José Meireles Graça, 03.06.13

Se, no google maps, se procurar "rua Mário Soares", encontram-se resultados na Póvoa de Lanhoso, em Pias (Lousada), Vila Pouca de Aguiar e Vagos; se a procura for por "avenida", a colheita é Abrantes, Oeiras e Chaves. De praças ou pracetas, nada, e nada também para travessas.

 

Isto é estranho: que eu em 1975 já trabalhava e era atento, e se não estive na Fonte Luminosa estive nas Antas e tenho bem presente quem liderou o movimento de resistência anti-comunista. E mesmo que seja verdade, se for, que o PCP recuou na 24ª hora para evitar uma guerra civil; ainda que, se Soares não existisse, outro desempenhasse o papel; mesmo que a nossa localização geográfica, a importância da Igreja, a existência de numerosos pequenos proprietários e empresários, e uma já razoável classe média, tudo se conjugasse para inviabilizar uma revolução tão obsoleta como o partido e satélites que a impulsionavam, nem por isso Marocas deixará de ter o seu lugar na História - uma meia-página se a História for concisa, que é mais do que está reservado às outras personagens que nos povoam a memória da época.

 

Se Soares, cuja marca está tão presente no Portugal desde então, se vê escassamente representado na toponímia, isso é porque, depois do seu papel de herói civil no Verão Quente de 1975, nunca foi mais do que um chefe partidário como os outros, e como os outros votado à experimentada desconfiança e desprezo que os Portugueses reservam aos seus líderes. Ah!, tivesse ele morrido providencialmente, e o País inteiro estaria coberto com urbanizações e pontes e pavilhões multi-usos com o seu nome.
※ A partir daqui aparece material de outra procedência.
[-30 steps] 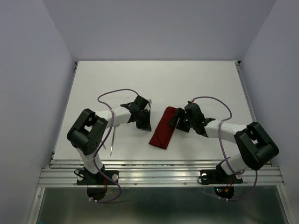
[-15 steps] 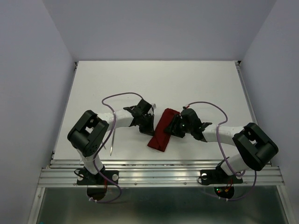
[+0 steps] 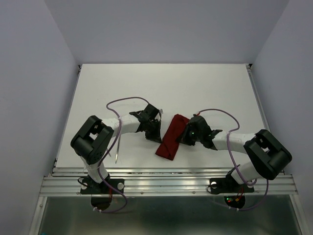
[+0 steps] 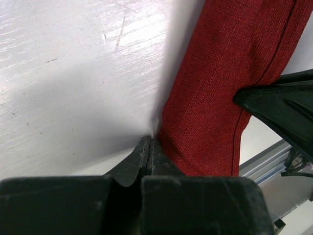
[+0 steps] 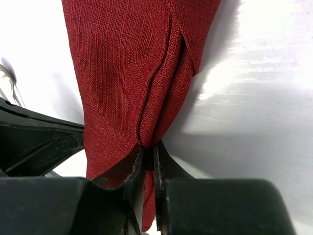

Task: Fold the napkin into a case and place the utensils inside
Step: Smooth out the smaller rectangle-folded napkin at the center of the board.

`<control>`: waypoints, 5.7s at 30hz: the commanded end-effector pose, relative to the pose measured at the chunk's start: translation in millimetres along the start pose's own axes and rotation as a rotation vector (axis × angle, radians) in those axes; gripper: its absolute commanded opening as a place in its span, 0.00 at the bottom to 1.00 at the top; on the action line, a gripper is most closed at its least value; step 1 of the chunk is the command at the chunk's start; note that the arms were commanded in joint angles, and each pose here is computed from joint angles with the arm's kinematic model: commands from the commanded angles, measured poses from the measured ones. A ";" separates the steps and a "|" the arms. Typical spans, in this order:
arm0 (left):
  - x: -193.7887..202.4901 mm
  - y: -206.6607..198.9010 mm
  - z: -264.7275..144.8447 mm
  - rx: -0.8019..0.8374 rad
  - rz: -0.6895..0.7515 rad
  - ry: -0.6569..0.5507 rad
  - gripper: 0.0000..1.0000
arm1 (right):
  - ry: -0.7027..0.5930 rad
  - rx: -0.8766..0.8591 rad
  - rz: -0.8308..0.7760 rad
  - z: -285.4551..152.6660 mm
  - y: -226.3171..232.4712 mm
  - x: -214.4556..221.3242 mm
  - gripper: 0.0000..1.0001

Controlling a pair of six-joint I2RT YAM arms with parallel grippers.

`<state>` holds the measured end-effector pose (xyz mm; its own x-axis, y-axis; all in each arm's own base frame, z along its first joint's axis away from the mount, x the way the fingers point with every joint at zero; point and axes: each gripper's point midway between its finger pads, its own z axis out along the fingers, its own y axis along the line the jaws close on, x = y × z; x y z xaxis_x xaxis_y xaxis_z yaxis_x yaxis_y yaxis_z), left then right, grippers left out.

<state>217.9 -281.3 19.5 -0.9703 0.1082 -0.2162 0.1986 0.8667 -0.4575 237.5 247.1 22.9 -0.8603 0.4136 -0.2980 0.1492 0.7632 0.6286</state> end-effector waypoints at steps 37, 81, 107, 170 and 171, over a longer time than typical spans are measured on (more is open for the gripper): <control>38.0 -21.0 -17.1 0.051 0.037 0.058 0.00 | 0.193 -0.009 -0.077 -27.8 -13.1 75.4 0.27; 15.0 -21.3 -13.7 0.019 0.063 0.002 0.00 | 0.173 -0.017 -0.154 -23.7 -8.9 51.0 0.63; 11.4 -23.4 -13.2 0.021 0.065 -0.006 0.00 | 0.225 -0.077 -0.355 -28.7 17.2 59.3 0.43; -156.2 -46.5 6.0 0.032 0.017 -0.222 0.00 | -0.149 0.048 -0.477 22.2 69.9 -160.7 0.28; -156.5 -46.8 8.2 0.037 0.016 -0.221 0.00 | -0.142 0.051 -0.497 26.1 71.5 -157.5 0.28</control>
<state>359.6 -329.2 61.6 -0.9133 0.0137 -0.4070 0.2028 0.8820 -0.4254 391.6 227.7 81.4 -0.7861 0.1546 -0.5985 -0.1178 0.9130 0.3906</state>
E dir-se-ia hoje, com um encolher de ombros desalentado e soturno: se Soares fosse vivo, nada disto teria acontecido.

 

Sucede porém que, com diferenças de grau e de estilo em relação aos colegas da arena política, o Portugal que Soares quis e para o qual trabalhou, é o Portugal que temos: europeu do Sul nos costumes, atento, venerador e obrigado a internacionalismos vários, bem-pensante, com uma diplomacia ágil e competente na chupice de fundos, abrigado debaixo de uma Constituição surreal que garante os direitos económicos de todos desde que os nossos parceiros e os ricos paguem.

 

No Portugal de Soares, a chuva e o bom tempo vêm do Euro, da UE, do Estado patrão e do Estado investidor; e como, subitamente, o Euro se revelou um fato apertado a uns e solto a outros, curto ou comprido nas mangas, e de forma geral de mau corte, por ser a moeda de uma raça de trabalhadores disciplinados nos dias úteis, e borrachões de fim-de-semana; como a UE é um conjunto suspeito de instituições desacreditadas, recheadas de funcionários parasitas e metediços, afogados em privilégios e tretas; como o Estado patrão alargou o número de dependentes até ao infinito, para garantir votos para os eleitos do dia; e como, na pele de investidor, cobriu os montes de ventoinhas, as esquinas de abastecedores para carrinhos eléctricos, e as escolas maternais de computadores para ver as aventuras do Noddy - a bonanza durou o tempo que durou o crédito.

 

É aqui que estamos. O Governo que temos, desastradamente embora, quis pôr ordem na tourada. Pôr ordem na tourada quer dizer fazer marcha-atrás. E fazer marcha-atrás é o nosso caminho inelutável, o da UE e o do papel dos Estados - tudo aquilo em que Mário Soares acredita, e a que dedicou a vida.

 

É a esta luz que se deve interpretar o que se passou na Aula Magna: todos os que lá estiveram querem evitar o inevitável, embora nem todos pelas mesmas razões. E, se me é permitido, mil vezes o velho discurso republicano, jacobino e socialista do homem que, mais do que outro qualquer, é responsável pela abjecção a que o nosso País chegou, do que os arroubos líricos do Professor Sampaio da Nóvoa, que não tem a desculpa de ter uma obra a defender nem uma vida de fé que as consequências abalam todos os dias, mas é reincidente nestas lides.

 

O homem está xéxé, dizem-me próximos. Não está não, digo eu: tem o mesmo síndroma de Cunhal, que manteve a fé no céu terreno mesmo depois da queda do muro de Berlim.